-- INSTRUCTIONS TO FOLLOW --
Copy all of the data that follows without altering a word.

-- MATERIAL PROVIDED --
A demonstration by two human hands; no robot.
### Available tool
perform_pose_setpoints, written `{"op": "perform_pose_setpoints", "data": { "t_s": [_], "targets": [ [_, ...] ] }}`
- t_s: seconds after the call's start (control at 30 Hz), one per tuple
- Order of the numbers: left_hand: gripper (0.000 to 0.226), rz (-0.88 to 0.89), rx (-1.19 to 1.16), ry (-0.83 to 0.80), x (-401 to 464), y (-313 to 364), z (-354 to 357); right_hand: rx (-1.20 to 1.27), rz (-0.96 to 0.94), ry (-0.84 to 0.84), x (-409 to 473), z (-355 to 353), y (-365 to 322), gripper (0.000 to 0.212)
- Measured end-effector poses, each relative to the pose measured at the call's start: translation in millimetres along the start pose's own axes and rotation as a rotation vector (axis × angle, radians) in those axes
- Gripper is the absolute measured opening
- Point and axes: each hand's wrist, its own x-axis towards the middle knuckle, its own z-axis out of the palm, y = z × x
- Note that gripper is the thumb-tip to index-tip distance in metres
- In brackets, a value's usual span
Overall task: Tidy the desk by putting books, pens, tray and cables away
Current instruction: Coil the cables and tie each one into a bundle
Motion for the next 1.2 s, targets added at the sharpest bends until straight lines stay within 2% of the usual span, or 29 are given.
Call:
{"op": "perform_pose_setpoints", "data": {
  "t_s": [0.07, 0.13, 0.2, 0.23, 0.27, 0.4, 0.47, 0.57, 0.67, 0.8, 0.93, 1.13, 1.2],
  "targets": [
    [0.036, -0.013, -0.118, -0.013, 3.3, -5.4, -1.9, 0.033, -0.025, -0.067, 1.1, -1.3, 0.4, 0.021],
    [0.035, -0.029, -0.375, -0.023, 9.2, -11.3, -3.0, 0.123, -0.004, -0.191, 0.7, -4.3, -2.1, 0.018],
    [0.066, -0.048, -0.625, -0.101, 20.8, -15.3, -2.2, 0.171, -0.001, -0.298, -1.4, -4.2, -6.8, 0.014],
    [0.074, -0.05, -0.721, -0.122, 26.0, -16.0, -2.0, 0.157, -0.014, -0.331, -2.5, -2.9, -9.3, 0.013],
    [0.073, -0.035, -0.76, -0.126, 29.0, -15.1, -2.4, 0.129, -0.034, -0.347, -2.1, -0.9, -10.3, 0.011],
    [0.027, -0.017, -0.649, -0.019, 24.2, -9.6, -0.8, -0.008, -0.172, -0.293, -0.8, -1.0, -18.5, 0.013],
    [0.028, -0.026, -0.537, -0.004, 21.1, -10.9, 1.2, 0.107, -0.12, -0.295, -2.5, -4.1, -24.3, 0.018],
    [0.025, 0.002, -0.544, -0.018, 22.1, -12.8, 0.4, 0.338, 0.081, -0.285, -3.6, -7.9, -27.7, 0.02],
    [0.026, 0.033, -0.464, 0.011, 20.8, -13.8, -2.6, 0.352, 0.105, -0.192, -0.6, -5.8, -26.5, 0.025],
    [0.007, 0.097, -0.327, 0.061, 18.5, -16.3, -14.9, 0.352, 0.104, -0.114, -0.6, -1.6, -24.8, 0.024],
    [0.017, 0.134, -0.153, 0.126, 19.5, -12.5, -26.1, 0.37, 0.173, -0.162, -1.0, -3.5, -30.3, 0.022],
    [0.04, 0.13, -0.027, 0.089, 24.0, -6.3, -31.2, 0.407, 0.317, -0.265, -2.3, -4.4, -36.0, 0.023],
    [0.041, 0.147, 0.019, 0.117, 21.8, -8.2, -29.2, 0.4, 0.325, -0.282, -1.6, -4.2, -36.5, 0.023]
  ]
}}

-- RESULT FOR THIS TASK --
A demonstration by two human hands; no robot.
### Available tool
perform_pose_setpoints, written `{"op": "perform_pose_setpoints", "data": { "t_s": [_], "targets": [ [_, ...] ] }}`
- t_s: seconds after the call's start (control at 30 Hz), one per tuple
- Order of the numbers: left_hand: gripper (0.000 to 0.226), rz (-0.88 to 0.89), rx (-1.19 to 1.16), ry (-0.83 to 0.80), x (-401 to 464), y (-313 to 364), z (-354 to 357); right_hand: rx (-1.20 to 1.27), rz (-0.96 to 0.94), ry (-0.84 to 0.84), x (-409 to 473), z (-355 to 353), y (-365 to 322), gripper (0.000 to 0.212)
- Measured end-effector poses, each relative to the pose measured at the call's start: translation in millimetres along the start pose's own axes and rotation as a rotation vector (axis × angle, radians) in those axes
- Gripper is the absolute measured opening
- Point and axes: each hand's wrist, its own x-axis towards the middle knuckle, its own z-axis out of the palm, y = z × x
- Note that gripper is the thumb-tip to index-tip distance in metres
- In brackets, a value's usual span
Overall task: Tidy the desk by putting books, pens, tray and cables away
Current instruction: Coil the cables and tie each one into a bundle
Motion for the next 1.2 s, targets added at the sharpest bends until straight lines stay within 2% of the usual span, or 29 are given.
Call:
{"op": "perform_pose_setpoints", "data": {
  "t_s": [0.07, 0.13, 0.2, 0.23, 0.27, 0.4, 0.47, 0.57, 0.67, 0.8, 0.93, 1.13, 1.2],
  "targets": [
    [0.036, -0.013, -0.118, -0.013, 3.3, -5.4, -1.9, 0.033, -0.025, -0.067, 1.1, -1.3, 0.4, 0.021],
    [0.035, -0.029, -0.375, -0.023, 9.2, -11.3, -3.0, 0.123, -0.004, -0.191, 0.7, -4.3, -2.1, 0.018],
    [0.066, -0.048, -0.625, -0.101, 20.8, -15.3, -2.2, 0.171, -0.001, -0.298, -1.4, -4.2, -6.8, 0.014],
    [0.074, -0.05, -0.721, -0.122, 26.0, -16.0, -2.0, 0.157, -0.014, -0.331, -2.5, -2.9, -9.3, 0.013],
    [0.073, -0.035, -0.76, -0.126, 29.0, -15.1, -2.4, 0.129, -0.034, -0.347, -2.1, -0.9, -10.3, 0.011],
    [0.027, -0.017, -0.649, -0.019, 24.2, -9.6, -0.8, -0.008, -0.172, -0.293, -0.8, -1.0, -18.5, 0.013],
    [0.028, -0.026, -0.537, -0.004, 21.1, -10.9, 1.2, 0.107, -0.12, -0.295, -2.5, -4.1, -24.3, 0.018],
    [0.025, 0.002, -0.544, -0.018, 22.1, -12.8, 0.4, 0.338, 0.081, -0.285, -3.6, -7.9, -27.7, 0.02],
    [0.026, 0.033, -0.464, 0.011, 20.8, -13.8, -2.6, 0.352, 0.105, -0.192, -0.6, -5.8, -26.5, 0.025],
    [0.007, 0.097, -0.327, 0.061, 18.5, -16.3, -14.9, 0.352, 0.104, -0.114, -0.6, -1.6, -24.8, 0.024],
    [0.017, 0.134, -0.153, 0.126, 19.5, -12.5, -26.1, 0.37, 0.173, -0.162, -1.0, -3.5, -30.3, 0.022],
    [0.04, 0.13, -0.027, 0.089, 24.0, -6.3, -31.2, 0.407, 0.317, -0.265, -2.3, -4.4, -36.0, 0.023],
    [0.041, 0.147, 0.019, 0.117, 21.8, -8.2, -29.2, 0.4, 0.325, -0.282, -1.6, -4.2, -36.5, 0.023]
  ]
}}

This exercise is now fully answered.